MUSE

MUSE or “Multilingual Unsupervised and Supervised Embeddings” is a framework created by Facebook AI in 2017 and published in this paper: Word Translation Without Parallel Data. The official implementation of the framework can be found in this GitHub repository: MUSE.

From the name of the paper, we can see that MUSE is for word translation not machine translation which shows that MUSE is more of a look-up table (bilingual dictionary) rather than being a machine translation model. The crazy part about MUSE is that It builds bilingual dictionary between two languages without the use of any parallel corpora. And despite that it outperforms supervised state-of-the-art methods on English-Italian where metric is the average precision over top 1, 5, 10 words respectively.

MUSE leverages adversarial training to learn that linear mapping from a source to a target space and it operates in three steps as shown in the following figure where there are two sets of embeddings trained independently on monolingual data, English words in red denoted by $\mathbf{X}$ and Italian words in blue denoted by $\mathbf{Y}$, which we want to align/translate. In this figure, each dot represents a word in that space where the dot size is proportional to the frequency of the words in the training corpus.

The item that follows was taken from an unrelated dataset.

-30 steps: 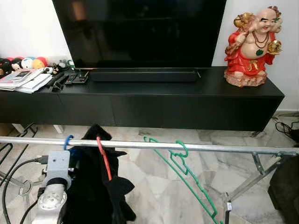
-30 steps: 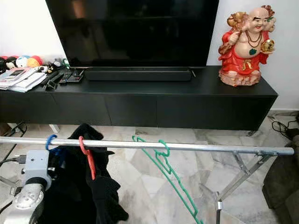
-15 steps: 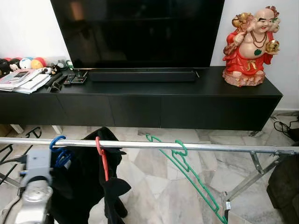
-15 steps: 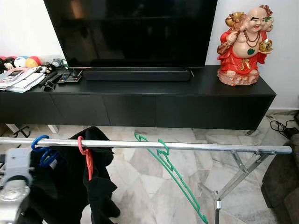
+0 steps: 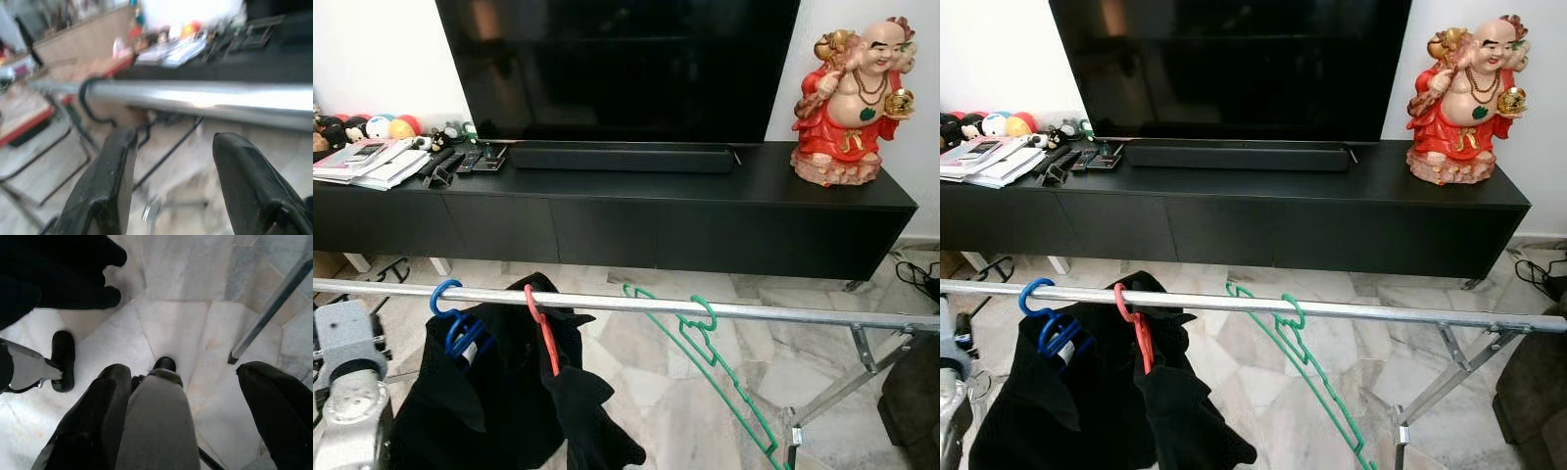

MUSE focuses on learning a mapping $\mathbf{\text{WX}}$ between these two sets such that translations are close in the shared space. It does that in three steps:

  1. Adversarial Model:
    Using adversarial learning, we learn a rotation matrix $\mathbf{W}$ which roughly aligns the two distributions. The green stars are randomly selected words that are fed to the discriminator to determine whether the two word embeddings come from the same distribution.
  1. Refinement Procedure:
    The mapping $\mathbf{W}$ is further refined via Procrustes. This method uses frequent words aligned by the previous step as anchor points, and minimizes an energy function that corresponds to a spring system between anchor points. The refined mapping is then used to map all words in the dictionary.
  1. CSLS:
    Finally, we translate by using the mapping $\mathbf{W}$ and a distance metric (CSLS) that expands the space where there is high density of points (like the area around the word “cat”), so that “hubs” (like the word “cat”) become less close to other word vectors than they would otherwise.

Adversarial Model

Let $X = \left\{ x_{1},\ …x_{n} \right\}$ and $Y = \left\{ y_{1},\ …y_{m} \right\}$ be two sets of $n$ and $m$ word embeddings coming from a source and a target language respectively. An adversarial setting formed as a two-player game where the two players are:

  • Discriminator:
    A classification model trained to distinguish between the mapped source embeddings $\mathbf{W}\mathbf{X}$ and the target embeddings $\mathbf{Y}$. The discriminator aims at maximizing its ability to identify the origin of an embedding.
\[\mathcal{L}_{D}\left( \theta_{D} \middle| W \right) = - \frac{1}{n}\sum_{i = 1}^{n}{\log P_{\theta_{D}}\left( \text{source} = 1 \middle| Wx_{i} \right)} - \frac{1}{m}\sum_{i = 1}^{m}{\log P_{\theta_{D}}\left( \text{source} = 0 \middle| y_{i} \right)}\]
  • W Mapping:
    (Which can be seen as a generator) is model jointly trained to fool the discriminator by making $\mathbf{\text{WX}}$ and $\mathbf{Y}$ as similar as possible.
\[\mathcal{L}_{W}\left( W \middle| \theta_{D} \right) = - \frac{1}{n}\sum_{i = 1}^{n}{\log P_{\theta_{D}}\left( \text{source} = 0 \middle| Wx_{i} \right)} - \frac{1}{m}\sum_{i = 1}^{m}{\log P_{\theta_{D}}\left( \text{source} = 1 \middle| y_{i} \right)}\]

Where:

  • $\mathcal{L}_D$ is the discriminator loss while $\mathcal{L}_W$ is the mapping loss.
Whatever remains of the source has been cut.